I found myself staring at this poem on the underground at the beginning of the pandemic, travelling to work on what I didn’t know would be my last day. A man coughed openly into the street, parting the crowd like an ocean.

Most of us never have time to stop and really think about what we’re doing, or why. While key workers were forced to work even harder, some with high-risk health conditions they weren’t allowed time off for, others of us observed our industries brought to their knees and found ourselves in sudden time windfalls.

As a band, we were forced to completely transform the way we approached music. Each of us sat in our own rooms, isolated, ready to work with our limitations. Now time felt endless and we could step back and examine the system we’d been making music in, we began writing music again for the same reasons we started as kids; for enjoyment, catharsis and just because we could.

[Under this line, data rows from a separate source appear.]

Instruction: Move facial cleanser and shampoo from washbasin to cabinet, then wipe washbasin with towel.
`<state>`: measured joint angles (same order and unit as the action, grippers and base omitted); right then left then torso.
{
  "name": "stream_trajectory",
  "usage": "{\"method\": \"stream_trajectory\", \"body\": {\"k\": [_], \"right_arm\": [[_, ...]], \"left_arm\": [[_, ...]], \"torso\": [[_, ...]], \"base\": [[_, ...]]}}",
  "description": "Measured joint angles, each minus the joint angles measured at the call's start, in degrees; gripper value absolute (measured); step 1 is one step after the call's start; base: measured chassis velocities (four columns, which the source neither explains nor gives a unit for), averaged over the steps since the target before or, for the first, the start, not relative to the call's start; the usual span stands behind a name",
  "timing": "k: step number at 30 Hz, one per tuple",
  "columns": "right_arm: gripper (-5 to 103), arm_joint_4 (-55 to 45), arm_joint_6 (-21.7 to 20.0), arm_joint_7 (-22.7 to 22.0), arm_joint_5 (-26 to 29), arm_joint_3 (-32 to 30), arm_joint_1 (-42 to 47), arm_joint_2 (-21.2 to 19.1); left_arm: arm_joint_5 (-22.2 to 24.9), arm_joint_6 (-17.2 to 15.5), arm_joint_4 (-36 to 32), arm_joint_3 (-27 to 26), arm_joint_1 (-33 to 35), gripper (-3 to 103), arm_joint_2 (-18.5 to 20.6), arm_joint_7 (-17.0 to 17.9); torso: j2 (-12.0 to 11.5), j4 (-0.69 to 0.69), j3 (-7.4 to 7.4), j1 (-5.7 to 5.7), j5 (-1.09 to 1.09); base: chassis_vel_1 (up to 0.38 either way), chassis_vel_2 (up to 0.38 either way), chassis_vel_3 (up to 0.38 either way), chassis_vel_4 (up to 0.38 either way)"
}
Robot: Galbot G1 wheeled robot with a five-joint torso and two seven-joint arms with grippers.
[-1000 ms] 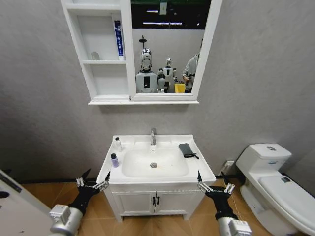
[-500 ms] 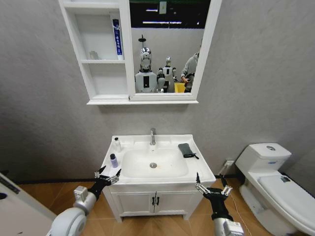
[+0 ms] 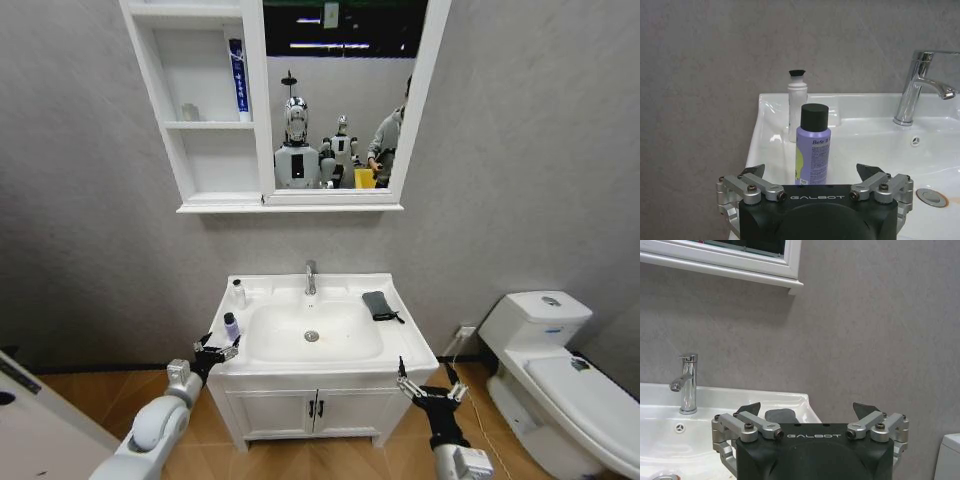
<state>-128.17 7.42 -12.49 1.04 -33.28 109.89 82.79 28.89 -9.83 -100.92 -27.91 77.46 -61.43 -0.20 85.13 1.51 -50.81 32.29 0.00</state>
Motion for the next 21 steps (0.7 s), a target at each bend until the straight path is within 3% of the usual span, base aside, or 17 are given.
{"method": "stream_trajectory", "body": {"k": [12,14,20,21], "right_arm": [[100,0.86,-0.32,0.06,0.85,-0.35,-0.13,-0.20],[100,0.86,-0.33,0.06,0.93,-0.43,-0.16,-0.25],[100,0.89,-0.41,0.00,1.38,-1.00,-0.11,-0.61],[100,0.89,-0.41,0.00,1.38,-1.00,-0.11,-0.61]], "left_arm": [[0.02,0.49,6.43,3.15,-7.03,97,-1.66,0.60],[0.00,0.52,6.83,3.42,-7.55,100,-1.76,0.88],[-0.34,0.52,10.02,5.14,-11.67,78,-2.66,2.88],[-0.34,0.52,10.02,5.14,-11.67,78,-2.66,2.88]], "torso": [[0.00,0.00,0.00,-0.01,0.00],[0.00,0.00,0.00,-0.01,0.00],[0.00,0.01,0.00,-0.01,0.00],[0.00,0.01,0.00,-0.01,0.00]], "base": [[0.000,0.000,0.000,0.000],[0.000,0.000,0.000,0.000],[0.000,0.000,0.000,0.000],[0.000,0.000,0.000,0.000]]}}
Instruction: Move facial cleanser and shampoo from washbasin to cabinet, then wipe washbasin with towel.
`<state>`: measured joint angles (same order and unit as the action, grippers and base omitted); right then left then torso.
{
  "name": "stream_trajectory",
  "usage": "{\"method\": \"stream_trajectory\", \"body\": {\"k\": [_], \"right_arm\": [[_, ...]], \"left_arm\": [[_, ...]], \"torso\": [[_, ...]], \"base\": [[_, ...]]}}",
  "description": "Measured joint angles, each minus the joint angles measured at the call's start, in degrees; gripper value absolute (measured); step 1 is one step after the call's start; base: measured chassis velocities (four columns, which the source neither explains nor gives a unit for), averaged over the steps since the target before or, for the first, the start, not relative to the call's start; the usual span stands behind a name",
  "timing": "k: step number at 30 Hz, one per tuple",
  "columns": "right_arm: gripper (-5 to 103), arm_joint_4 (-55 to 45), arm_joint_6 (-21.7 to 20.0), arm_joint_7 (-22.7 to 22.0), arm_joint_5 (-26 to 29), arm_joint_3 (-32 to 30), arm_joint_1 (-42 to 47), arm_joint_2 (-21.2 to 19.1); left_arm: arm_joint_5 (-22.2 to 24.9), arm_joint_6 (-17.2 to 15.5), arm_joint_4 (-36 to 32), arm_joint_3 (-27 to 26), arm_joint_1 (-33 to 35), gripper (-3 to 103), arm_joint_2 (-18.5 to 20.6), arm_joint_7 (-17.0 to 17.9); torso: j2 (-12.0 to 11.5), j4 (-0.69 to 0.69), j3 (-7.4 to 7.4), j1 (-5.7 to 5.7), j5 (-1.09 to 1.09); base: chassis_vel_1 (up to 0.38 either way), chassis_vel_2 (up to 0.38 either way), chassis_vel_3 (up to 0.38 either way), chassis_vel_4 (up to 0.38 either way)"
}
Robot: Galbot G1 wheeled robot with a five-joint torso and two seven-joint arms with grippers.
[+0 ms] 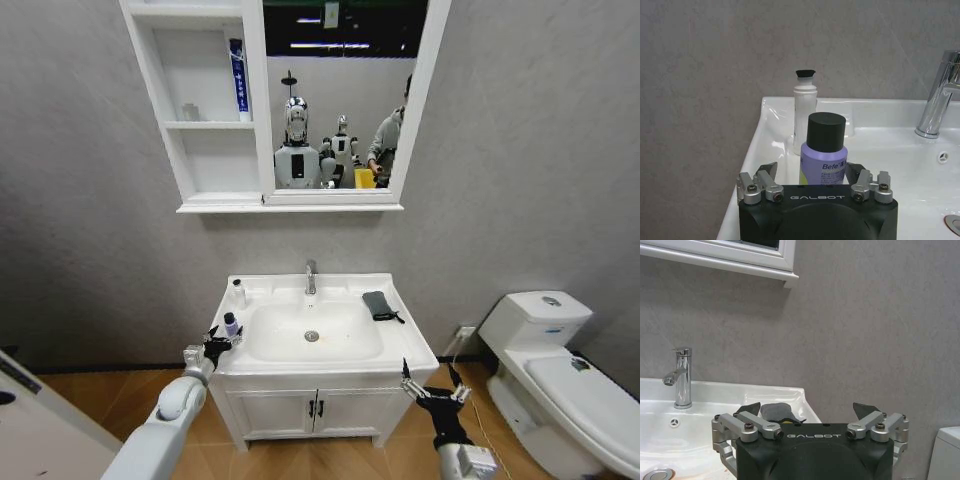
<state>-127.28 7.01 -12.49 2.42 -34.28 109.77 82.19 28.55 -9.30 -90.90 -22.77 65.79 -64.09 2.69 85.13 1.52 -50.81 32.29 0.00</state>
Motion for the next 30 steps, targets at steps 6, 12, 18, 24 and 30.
{"method": "stream_trajectory", "body": {"k": [6,12,18,24,30], "right_arm": [[100,-0.02,-0.07,-0.07,0.14,-0.09,0.06,0.06],[100,-0.34,-0.40,-0.10,0.30,-0.05,0.09,0.22],[100,-1.20,-1.37,-0.78,0.79,0.09,0.52,0.34],[100,-1.67,-1.92,-1.05,0.83,0.43,0.37,0.32],[100,-1.94,-2.06,-1.15,0.57,1.03,-0.12,0.47]], "left_arm": [[0.45,0.18,0.07,0.06,-0.30,56,0.15,-0.13],[0.55,0.26,-1.97,-0.59,0.80,43,1.03,0.00],[1.76,-0.38,-10.58,-3.16,2.99,43,5.14,1.32],[10.01,-4.03,-23.06,-7.41,3.38,43,16.01,7.08],[24.78,-11.19,-30.75,-10.20,-4.88,43,30.05,13.18]], "torso": [[0.00,0.00,0.00,0.00,0.00],[0.00,-0.01,0.00,0.00,0.01],[0.00,-0.01,0.00,0.00,0.02],[0.01,-0.02,0.01,0.00,0.01],[0.00,-0.01,0.01,0.00,0.01]], "base": [[0.000,0.000,0.000,0.000],[0.000,0.000,0.000,0.000],[0.000,0.000,0.000,0.000],[0.000,0.000,0.000,0.000],[0.000,0.000,0.000,0.000]]}}
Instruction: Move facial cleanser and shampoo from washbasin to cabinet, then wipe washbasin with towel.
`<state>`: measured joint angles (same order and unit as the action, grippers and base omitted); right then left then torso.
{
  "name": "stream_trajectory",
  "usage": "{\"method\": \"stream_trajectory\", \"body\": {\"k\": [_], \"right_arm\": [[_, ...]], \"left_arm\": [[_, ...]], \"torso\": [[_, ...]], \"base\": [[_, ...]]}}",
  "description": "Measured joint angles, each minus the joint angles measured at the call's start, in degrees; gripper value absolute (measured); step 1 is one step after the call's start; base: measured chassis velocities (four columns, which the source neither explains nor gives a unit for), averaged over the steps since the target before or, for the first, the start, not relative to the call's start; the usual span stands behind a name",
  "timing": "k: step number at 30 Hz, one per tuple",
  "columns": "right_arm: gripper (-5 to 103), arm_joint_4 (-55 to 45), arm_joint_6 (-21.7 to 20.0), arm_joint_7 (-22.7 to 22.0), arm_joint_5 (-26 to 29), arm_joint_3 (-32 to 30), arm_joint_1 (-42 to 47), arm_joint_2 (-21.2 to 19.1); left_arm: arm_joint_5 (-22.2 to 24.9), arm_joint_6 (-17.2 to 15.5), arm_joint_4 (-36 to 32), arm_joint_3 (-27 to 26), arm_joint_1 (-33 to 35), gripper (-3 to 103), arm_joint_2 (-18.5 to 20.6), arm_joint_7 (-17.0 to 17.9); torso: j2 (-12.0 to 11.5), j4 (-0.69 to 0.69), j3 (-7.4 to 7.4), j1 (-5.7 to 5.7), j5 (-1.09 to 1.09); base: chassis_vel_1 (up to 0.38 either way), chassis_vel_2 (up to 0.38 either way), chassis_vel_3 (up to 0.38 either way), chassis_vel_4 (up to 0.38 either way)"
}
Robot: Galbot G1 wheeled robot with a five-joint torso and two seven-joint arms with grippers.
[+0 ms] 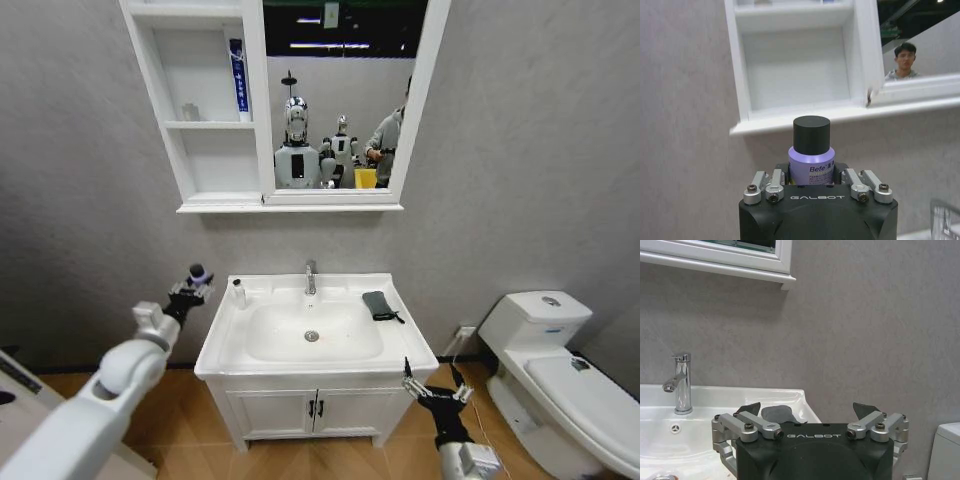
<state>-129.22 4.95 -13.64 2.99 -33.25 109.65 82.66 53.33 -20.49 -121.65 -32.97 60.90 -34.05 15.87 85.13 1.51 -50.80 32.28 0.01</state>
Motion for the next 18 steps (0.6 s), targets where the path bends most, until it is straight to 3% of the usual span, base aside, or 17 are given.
{"method": "stream_trajectory", "body": {"k": [1,3,4,8,9,12,13,16,17,18], "right_arm": [[100,0.00,0.00,0.00,0.00,0.00,0.00,0.00],[100,-0.19,0.04,-0.01,-0.36,0.26,-0.06,0.25],[100,-0.19,0.04,-0.01,-0.36,0.26,-0.06,0.25],[100,-0.40,0.70,-0.12,-0.46,0.10,-0.05,0.34],[100,-0.40,0.70,-0.12,-0.46,0.10,-0.05,0.34],[100,-0.51,1.33,0.04,-0.36,-0.16,-0.18,-0.05],[100,-0.51,1.33,0.04,-0.36,-0.16,-0.18,-0.05],[100,-0.61,1.34,0.23,-0.13,-0.29,-0.48,-0.40],[100,-0.61,1.34,0.23,-0.13,-0.29,-0.48,-0.40],[100,-0.60,1.34,0.25,-0.08,-0.35,-0.71,-0.45]], "left_arm": [[0.00,0.00,0.00,0.00,0.00,43,0.00,0.00],[9.87,-4.45,1.11,4.85,-12.20,43,6.80,3.11],[9.87,-4.45,1.11,4.85,-12.20,43,6.80,3.11],[15.49,-9.32,6.38,16.17,-31.16,43,9.41,4.01],[15.49,-9.32,6.38,16.17,-31.16,43,9.41,4.01],[21.65,-14.60,13.76,30.54,-50.74,43,7.32,6.23],[21.65,-14.60,13.76,30.54,-50.74,43,7.32,6.23],[25.94,-17.65,23.29,40.73,-66.21,43,2.54,7.97],[25.94,-17.65,23.29,40.73,-66.21,43,2.54,7.97],[26.61,-18.55,27.43,45.19,-71.57,43,0.35,8.13]], "torso": [[0.00,0.00,0.00,0.00,0.00],[0.00,0.01,0.00,0.00,-0.01],[0.00,0.01,0.00,0.00,-0.01],[0.00,0.00,0.00,0.00,0.01],[0.00,0.00,0.00,0.00,0.01],[0.00,0.02,-0.01,0.00,0.01],[0.00,0.02,-0.01,0.00,0.01],[0.00,0.01,-0.01,0.01,0.00],[0.00,0.01,-0.01,0.01,0.00],[0.00,0.02,-0.01,0.01,-0.04]], "base": [[0.000,0.000,0.000,0.000],[0.000,0.000,0.000,0.000],[0.000,0.000,0.000,0.000],[0.000,0.000,0.000,0.000],[0.000,0.000,0.000,0.000],[0.000,0.000,0.000,0.000],[0.000,0.000,0.000,0.000],[0.000,0.000,0.000,0.000],[0.000,0.000,0.000,0.000],[0.000,0.000,0.000,0.000]]}}
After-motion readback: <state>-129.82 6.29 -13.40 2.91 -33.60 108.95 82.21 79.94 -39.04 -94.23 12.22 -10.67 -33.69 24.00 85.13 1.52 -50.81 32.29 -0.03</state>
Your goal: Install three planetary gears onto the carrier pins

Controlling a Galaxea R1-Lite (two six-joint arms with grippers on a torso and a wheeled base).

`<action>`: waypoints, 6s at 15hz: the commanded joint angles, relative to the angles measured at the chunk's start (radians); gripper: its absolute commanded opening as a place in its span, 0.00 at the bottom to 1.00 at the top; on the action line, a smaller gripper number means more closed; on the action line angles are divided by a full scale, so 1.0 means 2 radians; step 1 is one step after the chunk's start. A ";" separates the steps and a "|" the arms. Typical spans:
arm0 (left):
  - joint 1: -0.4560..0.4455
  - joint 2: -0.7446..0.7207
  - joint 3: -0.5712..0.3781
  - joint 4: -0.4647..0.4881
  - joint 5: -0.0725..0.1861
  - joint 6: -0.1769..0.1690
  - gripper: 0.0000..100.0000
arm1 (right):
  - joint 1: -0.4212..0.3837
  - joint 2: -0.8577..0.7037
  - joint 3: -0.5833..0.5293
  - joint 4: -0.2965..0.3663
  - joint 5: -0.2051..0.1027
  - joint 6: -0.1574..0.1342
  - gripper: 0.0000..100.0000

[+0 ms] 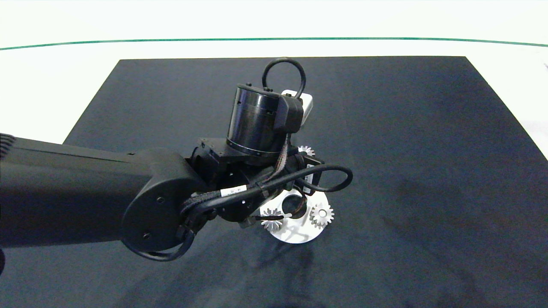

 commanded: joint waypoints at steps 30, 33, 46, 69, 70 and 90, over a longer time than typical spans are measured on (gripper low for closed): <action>0.024 0.006 0.096 -0.107 0.000 0.027 0.00 | 0.000 -0.002 0.001 0.001 0.001 -0.011 1.00; 0.024 0.002 0.100 -0.107 0.000 0.028 0.00 | 0.000 -0.003 0.001 0.001 0.001 -0.012 1.00; 0.019 0.005 0.119 -0.136 0.000 0.036 0.00 | -0.001 -0.003 0.001 0.001 0.001 -0.011 1.00; 0.015 0.013 0.112 -0.136 0.000 0.044 1.00 | -0.001 -0.004 0.001 0.001 0.001 -0.013 1.00; 0.016 0.013 0.112 -0.136 0.000 0.044 1.00 | -0.001 -0.004 0.001 0.001 0.001 -0.013 1.00; 0.242 -0.385 0.289 -0.089 0.000 0.061 1.00 | -0.215 -0.052 0.002 0.001 -0.057 -0.041 1.00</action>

After the first lockdown eased around August, we revisited some music we’d written early on as a band. The opening track on our EP, ‘Pieces’, was originally sung by Naomi back in 2016. I tried to rewrite the lyrics a few times, thinking I couldn’t speak for Naomi or adopt her story as my own, but nothing came close to the emotion conveyed in its original version.

Our bassist had been struggling through years of secrecy and emotional torment, but in lockdown, she finally had enough time and space to come to terms with everything that’s happened to her. Naomi grew up Christian. She began a relationship with a woman and experienced a lot of rejection. With an increased push for the world to atone for its oppression of the LGBT community and acknowledge the lifelong psychological damage people face, as a band, we finally felt bold enough to add to the noise.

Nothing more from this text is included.